"In the theoretical aspects, we developed a new framework to study multivariate correlations in systems described by multiple variables. Our framework contain various aspects:
- New notions of how information can be stored in multi-agent systems: We develop an information-theoretic framework to quantify various modes of information storage that can take place in a multi-agent system. Moreover, we shown how these modes can be useful to characterise various phases in self-organisation, and can provide useful characterisation of information-processing capabilities of complex systems.

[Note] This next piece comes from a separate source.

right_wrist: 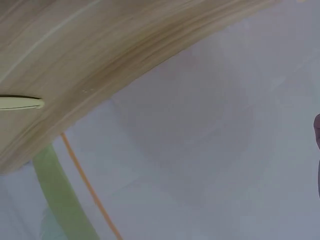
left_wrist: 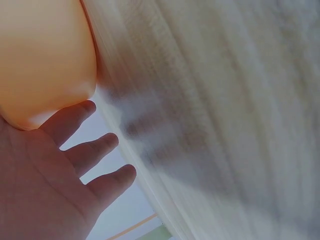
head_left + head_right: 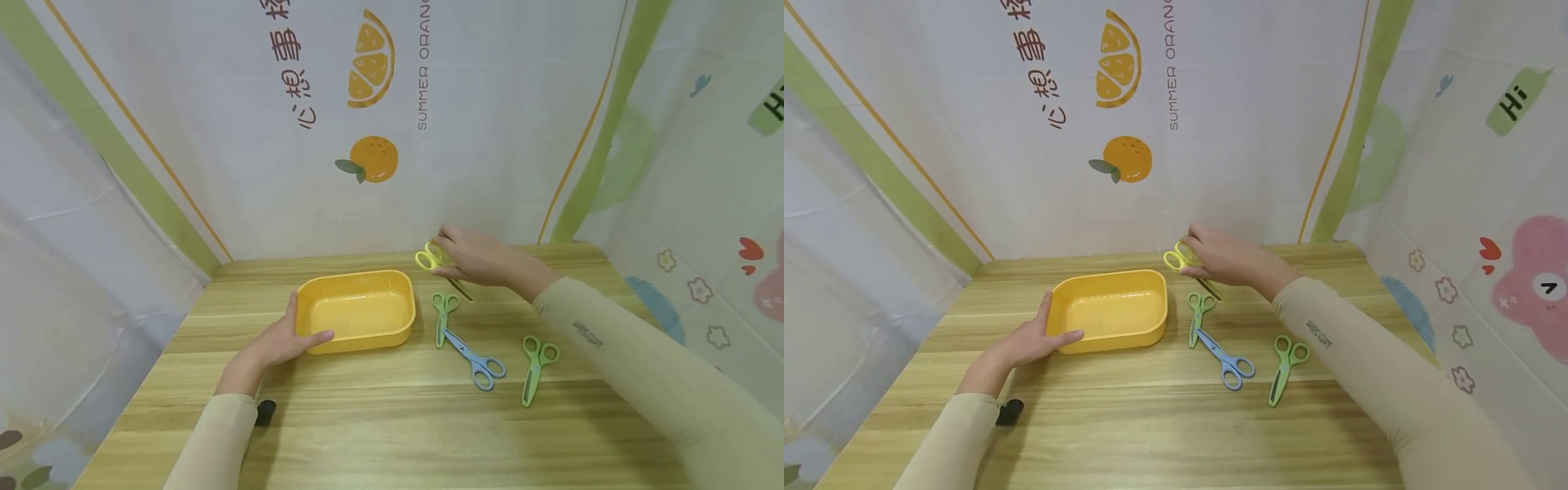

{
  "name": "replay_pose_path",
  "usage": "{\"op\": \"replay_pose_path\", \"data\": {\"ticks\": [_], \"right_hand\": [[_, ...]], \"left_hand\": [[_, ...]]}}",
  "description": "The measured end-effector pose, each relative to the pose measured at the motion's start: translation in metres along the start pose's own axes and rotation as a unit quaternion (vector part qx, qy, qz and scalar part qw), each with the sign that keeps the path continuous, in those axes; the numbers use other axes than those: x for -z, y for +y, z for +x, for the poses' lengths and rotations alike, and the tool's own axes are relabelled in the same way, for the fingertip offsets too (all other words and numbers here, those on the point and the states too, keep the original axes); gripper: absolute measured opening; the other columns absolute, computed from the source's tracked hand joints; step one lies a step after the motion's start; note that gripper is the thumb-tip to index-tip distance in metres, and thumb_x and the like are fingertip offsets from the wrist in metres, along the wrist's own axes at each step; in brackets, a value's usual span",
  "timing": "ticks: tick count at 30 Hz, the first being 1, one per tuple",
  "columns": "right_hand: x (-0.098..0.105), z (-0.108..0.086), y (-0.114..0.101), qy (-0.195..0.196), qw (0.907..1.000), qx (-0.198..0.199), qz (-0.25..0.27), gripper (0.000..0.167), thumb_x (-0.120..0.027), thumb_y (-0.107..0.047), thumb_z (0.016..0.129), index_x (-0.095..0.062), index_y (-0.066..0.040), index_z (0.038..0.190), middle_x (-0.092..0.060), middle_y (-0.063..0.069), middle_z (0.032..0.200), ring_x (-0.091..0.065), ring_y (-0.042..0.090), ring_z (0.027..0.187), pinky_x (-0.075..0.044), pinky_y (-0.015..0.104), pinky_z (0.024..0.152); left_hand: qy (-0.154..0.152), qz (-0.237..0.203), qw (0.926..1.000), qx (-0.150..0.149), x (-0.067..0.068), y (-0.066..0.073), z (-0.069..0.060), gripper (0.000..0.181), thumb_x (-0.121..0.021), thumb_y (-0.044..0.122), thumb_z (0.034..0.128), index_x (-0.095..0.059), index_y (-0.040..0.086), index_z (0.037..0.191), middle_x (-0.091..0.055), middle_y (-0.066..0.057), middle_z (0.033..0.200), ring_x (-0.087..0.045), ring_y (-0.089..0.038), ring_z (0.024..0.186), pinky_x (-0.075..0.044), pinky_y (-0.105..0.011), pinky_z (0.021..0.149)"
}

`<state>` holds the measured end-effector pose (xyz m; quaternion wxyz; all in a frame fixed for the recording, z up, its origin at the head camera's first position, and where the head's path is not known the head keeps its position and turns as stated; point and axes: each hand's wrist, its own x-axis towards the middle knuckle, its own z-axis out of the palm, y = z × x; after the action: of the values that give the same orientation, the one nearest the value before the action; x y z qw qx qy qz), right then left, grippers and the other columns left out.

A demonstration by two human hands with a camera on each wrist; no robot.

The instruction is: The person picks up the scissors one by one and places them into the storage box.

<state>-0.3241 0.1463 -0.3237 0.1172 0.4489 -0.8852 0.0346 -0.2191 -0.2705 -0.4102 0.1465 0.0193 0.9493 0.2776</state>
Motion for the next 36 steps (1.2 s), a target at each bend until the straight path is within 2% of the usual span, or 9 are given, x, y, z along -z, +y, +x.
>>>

- Generalized metrics of statistical synergy: We developed a new metric, called ""O-information"", which can be used to assess to what extend high-order interdependencies (i.e. ones that involve many variables, but cannot be reduced to interaction between smaller numbers of variables) dominate over pairwise or other low-order interdependencies. Our framework can be used for characterising fundamental organizational properties in a data-driven model-free fashion. With this framework we were able to show surprising properties of the statistics of the scores of J.S. Bach, which are not present in the music of some of his contemporaries.
- New notions of information dynamics. Traditional causal discovery frameworks only consider single 'cause'-variables that act on single 'effect'-variables. We extend this view developing a framework that considers high-order causes, which furthermore might act on high-order effects. With this, we developed a fine taxonomy of information dynamics phenomena, which can be used to disentangle dissimilar phenomena that is conflated by popular metrics such as transfer entropy.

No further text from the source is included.